Even though the price actions of the EUR/AUD have been oscillating within a major ascending channel since its 25 August 2023 low of 1.4285 and traded above the key 200-day moving average so far, the momentum of this up movement is showing signs of bullish exhaustion.

Yesterday (24 October) price action ended with a daily bearish reversal “Marubozu” candlestick coupled with the daily RSI momentum indicator that retreated right at a significant parallel resistance in place since March 2023 at the 65 level which suggests a revival of medium-term bearish momentum.

EUR/AUD bears are now attacking the minor ascending support

Fig 2: EUR/AUD minor short-term trend as of 25 Oct 2023 (Source: TradingView, click to enlarge chart)
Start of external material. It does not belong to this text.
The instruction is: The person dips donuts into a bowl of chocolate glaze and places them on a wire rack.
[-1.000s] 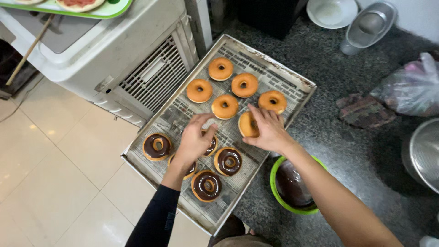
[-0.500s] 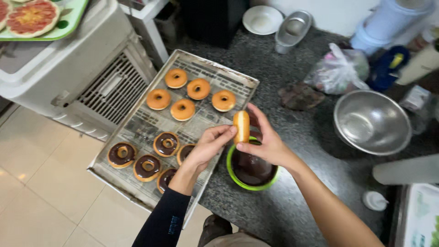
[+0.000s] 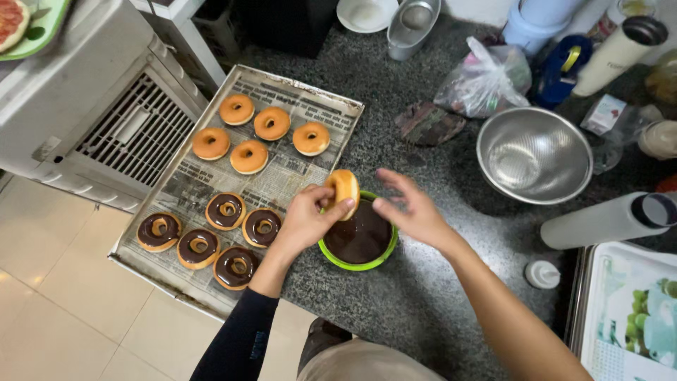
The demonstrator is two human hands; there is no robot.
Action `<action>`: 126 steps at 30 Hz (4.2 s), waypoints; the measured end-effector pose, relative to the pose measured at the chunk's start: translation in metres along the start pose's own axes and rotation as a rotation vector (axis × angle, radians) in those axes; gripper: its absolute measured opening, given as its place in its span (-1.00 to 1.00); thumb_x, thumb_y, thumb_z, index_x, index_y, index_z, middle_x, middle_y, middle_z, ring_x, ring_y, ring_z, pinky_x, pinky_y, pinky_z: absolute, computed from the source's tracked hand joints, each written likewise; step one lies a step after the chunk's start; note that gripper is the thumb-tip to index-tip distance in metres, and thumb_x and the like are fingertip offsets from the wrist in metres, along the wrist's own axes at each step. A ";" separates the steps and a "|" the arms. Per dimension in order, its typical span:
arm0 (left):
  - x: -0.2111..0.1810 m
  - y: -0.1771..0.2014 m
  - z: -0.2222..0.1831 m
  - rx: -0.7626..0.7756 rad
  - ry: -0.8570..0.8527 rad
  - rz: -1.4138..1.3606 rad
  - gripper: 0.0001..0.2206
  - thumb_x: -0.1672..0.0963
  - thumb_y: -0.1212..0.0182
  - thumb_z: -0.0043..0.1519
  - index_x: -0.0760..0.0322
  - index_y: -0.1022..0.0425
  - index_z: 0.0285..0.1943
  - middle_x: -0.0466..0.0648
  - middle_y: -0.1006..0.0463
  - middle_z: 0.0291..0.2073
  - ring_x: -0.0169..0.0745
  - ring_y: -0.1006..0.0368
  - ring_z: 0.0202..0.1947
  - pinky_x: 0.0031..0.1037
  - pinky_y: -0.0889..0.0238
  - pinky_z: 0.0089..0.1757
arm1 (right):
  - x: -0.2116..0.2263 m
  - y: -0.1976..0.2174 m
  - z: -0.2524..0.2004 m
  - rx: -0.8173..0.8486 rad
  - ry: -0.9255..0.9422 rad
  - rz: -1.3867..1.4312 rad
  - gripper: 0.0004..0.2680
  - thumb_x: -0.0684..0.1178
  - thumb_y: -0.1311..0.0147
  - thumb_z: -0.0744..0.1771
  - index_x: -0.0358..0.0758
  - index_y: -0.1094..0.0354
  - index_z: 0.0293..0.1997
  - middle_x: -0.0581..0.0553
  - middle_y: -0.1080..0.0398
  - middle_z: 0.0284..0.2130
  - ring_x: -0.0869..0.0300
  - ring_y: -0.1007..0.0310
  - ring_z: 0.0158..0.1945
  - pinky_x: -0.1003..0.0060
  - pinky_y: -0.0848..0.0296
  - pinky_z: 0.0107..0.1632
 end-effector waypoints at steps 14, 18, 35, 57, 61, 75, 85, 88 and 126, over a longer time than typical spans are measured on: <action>-0.027 -0.078 -0.037 0.263 -0.470 0.651 -0.66 -0.01 -0.46 -0.03 0.31 -0.62 -0.27 0.01 -0.53 -0.20 0.00 -0.39 -0.04 -0.20 -0.17 -0.03 | -0.130 0.020 -0.028 -0.272 -0.573 0.364 -0.77 0.01 -0.03 0.37 -0.17 -0.35 0.13 -0.01 -0.53 -0.15 0.29 -0.51 -0.23 0.36 -0.43 -0.20; -0.020 -0.087 -0.034 0.273 -0.464 0.657 -0.68 0.00 -0.48 -0.04 0.29 -0.63 -0.29 0.00 -0.53 -0.22 -0.01 -0.40 -0.05 -0.19 -0.16 -0.03 | -0.123 0.021 -0.028 -0.282 -0.583 0.332 -0.76 0.05 -0.04 0.38 -0.20 -0.36 0.12 -0.02 -0.53 -0.16 0.28 -0.49 -0.24 0.35 -0.42 -0.20; -0.015 -0.097 -0.036 0.283 -0.475 0.737 -0.68 0.02 -0.50 -0.09 0.31 -0.65 -0.30 0.02 -0.53 -0.24 -0.01 -0.41 -0.07 -0.21 -0.16 -0.01 | -0.115 0.017 -0.032 -0.271 -0.625 0.329 -0.74 0.01 -0.01 0.38 -0.21 -0.35 0.16 -0.01 -0.53 -0.14 0.28 -0.50 -0.20 0.35 -0.43 -0.16; -0.061 -0.050 -0.038 0.055 -0.503 0.533 -0.69 0.05 -0.41 0.06 0.33 -0.62 -0.14 0.01 -0.53 -0.17 -0.01 -0.39 -0.06 -0.19 -0.14 -0.01 | -0.121 0.016 -0.028 -0.285 -0.605 0.344 -0.74 0.06 -0.03 0.38 -0.22 -0.36 0.14 -0.05 -0.54 -0.13 0.27 -0.50 -0.21 0.36 -0.41 -0.19; -0.050 -0.058 -0.039 0.166 -0.428 0.555 -0.64 0.01 -0.43 -0.02 0.35 -0.61 -0.19 0.05 -0.52 -0.18 0.03 -0.39 -0.05 -0.14 -0.13 -0.01 | -0.122 0.018 -0.026 -0.296 -0.590 0.374 -0.73 0.07 -0.06 0.37 -0.21 -0.36 0.13 -0.05 -0.53 -0.14 0.27 -0.50 -0.23 0.36 -0.40 -0.20; -0.055 -0.042 -0.045 -0.074 -0.434 0.472 -0.63 0.00 -0.39 0.09 0.34 -0.61 -0.09 0.06 -0.51 -0.14 0.03 -0.38 -0.02 -0.13 -0.11 0.02 | -0.103 0.025 -0.032 -0.344 -0.582 0.375 -0.71 0.11 -0.06 0.37 -0.23 -0.37 0.13 -0.06 -0.54 -0.14 0.27 -0.52 -0.22 0.35 -0.44 -0.21; 0.022 -0.048 -0.035 -0.056 -0.124 -0.015 -0.67 0.05 -0.34 0.05 0.38 -0.62 -0.12 0.08 -0.50 -0.06 0.02 -0.35 0.08 -0.21 -0.12 0.09 | -0.097 0.027 -0.026 -0.386 -0.531 0.408 -0.74 0.04 -0.03 0.38 -0.23 -0.38 0.15 -0.06 -0.54 -0.14 0.27 -0.49 -0.16 0.36 -0.41 -0.16; 0.076 -0.049 -0.024 -0.003 0.198 -0.738 -0.69 0.08 -0.15 0.20 0.38 -0.55 0.02 0.07 -0.49 0.07 -0.05 -0.34 0.17 -0.27 -0.15 0.18 | -0.077 0.017 -0.016 -0.338 -0.486 0.437 -0.76 0.00 0.00 0.40 -0.23 -0.39 0.16 -0.07 -0.54 -0.13 0.27 -0.49 -0.12 0.35 -0.42 -0.13; 0.354 0.268 0.026 -0.049 0.576 0.002 -0.55 -0.07 0.01 0.30 0.24 -0.59 0.15 0.21 -0.64 -0.10 0.11 -0.57 -0.04 -0.21 -0.33 0.04 | -0.030 -0.423 0.250 0.778 -0.320 -0.423 -0.68 -0.04 0.05 0.34 -0.14 -0.41 0.23 -0.23 -0.50 0.07 0.01 -0.51 0.14 0.14 -0.43 0.19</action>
Point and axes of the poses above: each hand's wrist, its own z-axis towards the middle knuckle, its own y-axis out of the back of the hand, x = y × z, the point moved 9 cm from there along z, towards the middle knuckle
The EUR/AUD has now staged a bearish price action follow-through via the breakdown of its minor ascending support from its 29 September 2023 low after a momentum bearish breakdown that was flashed earlier yesterday (24 October) during the European session as seen from the 4-hour RSI momentum indicator.

Watch the 1.6700 key short-term pivotal resistance (also the 50-day moving average) for a further potential slide toward the intermediate supports of 1.6460 and 1.6320 in the first step.

On the other hand, a clearance above 1.6700 invalidates the bearish tone to see the next intermediate resistance coming in at 1.6890.